TASK BRIEF -> Below is a listing; print exactly its lines from the one containing "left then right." down to the one containing "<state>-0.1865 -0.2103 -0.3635", both inclusive, with every picture left out.
= Beginning of Section =
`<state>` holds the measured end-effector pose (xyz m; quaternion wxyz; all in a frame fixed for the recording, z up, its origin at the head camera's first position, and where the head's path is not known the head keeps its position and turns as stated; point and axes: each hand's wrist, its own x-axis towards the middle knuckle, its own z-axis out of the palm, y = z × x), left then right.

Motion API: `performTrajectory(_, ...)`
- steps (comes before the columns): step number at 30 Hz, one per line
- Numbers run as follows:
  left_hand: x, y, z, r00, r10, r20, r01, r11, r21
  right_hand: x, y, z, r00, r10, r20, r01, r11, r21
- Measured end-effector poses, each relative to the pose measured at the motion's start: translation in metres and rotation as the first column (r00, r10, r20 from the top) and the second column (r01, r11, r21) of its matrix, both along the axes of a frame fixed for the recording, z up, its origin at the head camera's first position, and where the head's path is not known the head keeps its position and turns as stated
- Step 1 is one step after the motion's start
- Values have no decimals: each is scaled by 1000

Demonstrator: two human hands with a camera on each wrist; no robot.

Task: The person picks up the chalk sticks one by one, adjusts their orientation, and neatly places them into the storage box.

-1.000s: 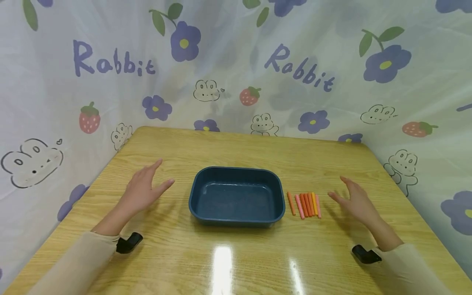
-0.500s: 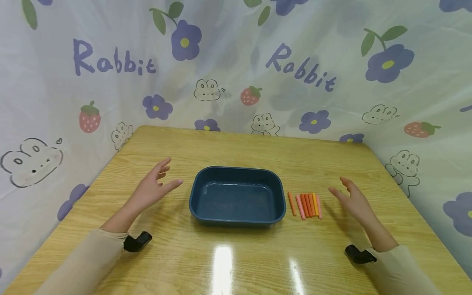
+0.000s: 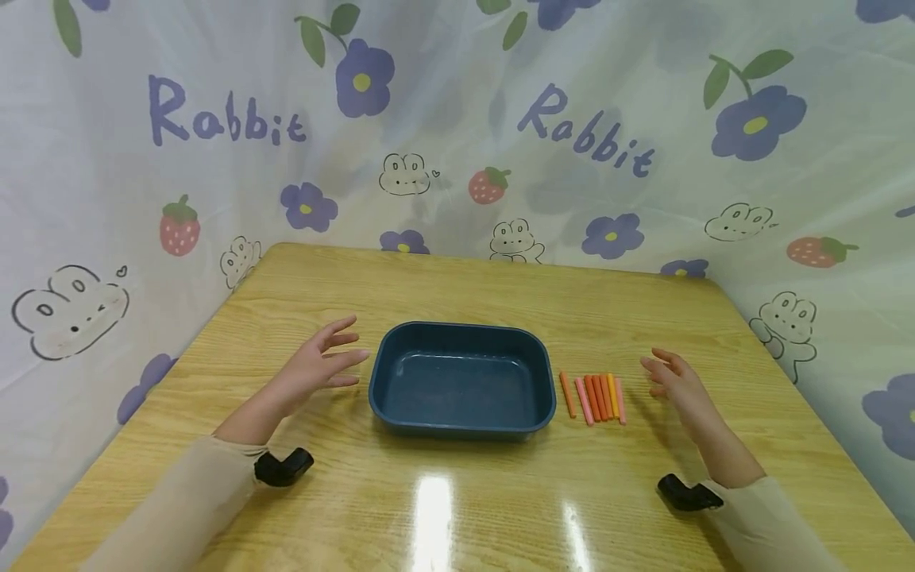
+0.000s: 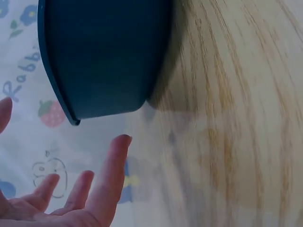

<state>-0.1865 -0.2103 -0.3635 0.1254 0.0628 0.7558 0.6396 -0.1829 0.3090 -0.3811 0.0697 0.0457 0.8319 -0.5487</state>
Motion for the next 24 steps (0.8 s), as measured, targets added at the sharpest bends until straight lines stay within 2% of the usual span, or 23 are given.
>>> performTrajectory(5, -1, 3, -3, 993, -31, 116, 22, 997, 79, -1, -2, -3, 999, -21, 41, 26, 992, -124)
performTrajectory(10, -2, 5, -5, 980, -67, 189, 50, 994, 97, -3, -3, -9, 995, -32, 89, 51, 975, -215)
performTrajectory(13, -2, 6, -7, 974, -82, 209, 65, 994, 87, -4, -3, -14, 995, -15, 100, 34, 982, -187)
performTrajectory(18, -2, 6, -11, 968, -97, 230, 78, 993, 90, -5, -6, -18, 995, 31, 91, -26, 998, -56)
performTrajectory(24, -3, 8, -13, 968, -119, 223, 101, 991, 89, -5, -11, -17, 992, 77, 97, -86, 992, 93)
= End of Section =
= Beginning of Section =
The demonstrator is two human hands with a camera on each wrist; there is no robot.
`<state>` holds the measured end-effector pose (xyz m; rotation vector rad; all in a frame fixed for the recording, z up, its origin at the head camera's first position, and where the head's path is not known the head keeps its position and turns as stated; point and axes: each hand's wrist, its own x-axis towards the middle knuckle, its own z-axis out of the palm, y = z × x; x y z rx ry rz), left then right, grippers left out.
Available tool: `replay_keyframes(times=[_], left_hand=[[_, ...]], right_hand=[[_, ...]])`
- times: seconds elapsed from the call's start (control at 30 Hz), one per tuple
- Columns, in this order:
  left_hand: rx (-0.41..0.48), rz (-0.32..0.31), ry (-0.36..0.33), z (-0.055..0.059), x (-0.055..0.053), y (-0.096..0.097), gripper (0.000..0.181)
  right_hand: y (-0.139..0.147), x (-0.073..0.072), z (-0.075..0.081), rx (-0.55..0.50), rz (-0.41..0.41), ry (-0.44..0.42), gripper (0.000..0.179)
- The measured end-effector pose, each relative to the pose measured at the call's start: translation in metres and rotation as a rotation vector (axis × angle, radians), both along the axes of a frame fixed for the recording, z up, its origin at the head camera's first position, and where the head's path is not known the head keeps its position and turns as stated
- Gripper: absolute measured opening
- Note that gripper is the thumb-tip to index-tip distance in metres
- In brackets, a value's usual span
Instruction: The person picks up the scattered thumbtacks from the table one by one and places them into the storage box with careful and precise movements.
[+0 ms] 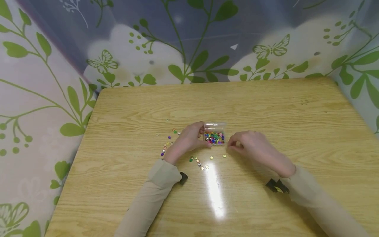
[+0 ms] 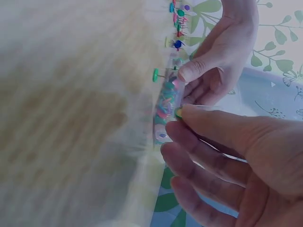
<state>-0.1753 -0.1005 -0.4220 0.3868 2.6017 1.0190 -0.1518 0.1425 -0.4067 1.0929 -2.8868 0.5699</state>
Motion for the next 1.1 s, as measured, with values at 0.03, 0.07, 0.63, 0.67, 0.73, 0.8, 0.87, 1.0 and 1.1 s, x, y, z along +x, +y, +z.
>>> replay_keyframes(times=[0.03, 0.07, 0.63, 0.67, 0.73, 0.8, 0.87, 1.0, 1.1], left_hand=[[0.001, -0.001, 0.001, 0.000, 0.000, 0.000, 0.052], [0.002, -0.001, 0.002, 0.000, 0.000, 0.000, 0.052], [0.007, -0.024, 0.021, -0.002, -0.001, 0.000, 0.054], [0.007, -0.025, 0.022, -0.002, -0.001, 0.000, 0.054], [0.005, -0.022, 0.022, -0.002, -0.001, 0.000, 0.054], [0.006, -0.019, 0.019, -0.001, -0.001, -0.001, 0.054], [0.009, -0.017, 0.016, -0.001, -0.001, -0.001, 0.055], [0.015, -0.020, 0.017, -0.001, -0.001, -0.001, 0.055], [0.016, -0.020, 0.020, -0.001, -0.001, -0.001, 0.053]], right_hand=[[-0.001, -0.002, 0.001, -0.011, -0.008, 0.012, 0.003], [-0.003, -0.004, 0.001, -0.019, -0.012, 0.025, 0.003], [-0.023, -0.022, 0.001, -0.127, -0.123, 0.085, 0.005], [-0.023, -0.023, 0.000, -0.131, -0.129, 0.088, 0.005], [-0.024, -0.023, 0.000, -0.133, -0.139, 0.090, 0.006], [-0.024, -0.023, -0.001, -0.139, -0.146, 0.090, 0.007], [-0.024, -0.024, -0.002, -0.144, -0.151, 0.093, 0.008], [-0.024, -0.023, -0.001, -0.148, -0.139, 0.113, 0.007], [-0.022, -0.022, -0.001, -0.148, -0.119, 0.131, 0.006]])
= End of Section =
ANSWER ->
`<state>` holds the measured end-effector pose (xyz m; quaternion wxyz; all in a frame fixed for the recording, z up, its origin at the head camera's first position, and where the head's path is not known the head keeps its position and turns as stated; point and axes: each hand's wrist, its own x-axis towards the middle knuckle, its own z-axis out of the palm, y = z × x), left then right.

Motion API: `performTrajectory(_, ...)`
- steps (comes before the columns): step number at 30 Hz, one per line
- Numbers run as follows:
  left_hand: x, y, z, r00, r10, r20, r01, r11, r21
  right_hand: x, y, z, r00, r10, r20, r01, r11, r21
- Measured end-effector poses, each relative to the pose measured at the motion's start: translation in metres and rotation as the first column (r00, r10, r20 from the top) and the second column (r01, r11, r21) of its matrix, both along the axes of a frame fixed for the recording, z up, its origin at the head camera's first position, and where the head's path is not known the head keeps its position and turns as stated
- Step 1 is one step after the motion's start
- Values have no decimals: each is scaled by 1000

Demonstrator: two human hands with a camera on each wrist; no robot.

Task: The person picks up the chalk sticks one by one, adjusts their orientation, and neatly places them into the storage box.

-1.000s: 
-0.500s: 
+0.000s: 
+0.000s: 

<state>-0.1865 -0.2103 -0.3635 0.1254 0.0628 0.7558 0.6396 -0.1829 0.3090 -0.3811 0.0697 0.0457 0.8319 -0.5487</state>

What was asked for in the exercise is now done.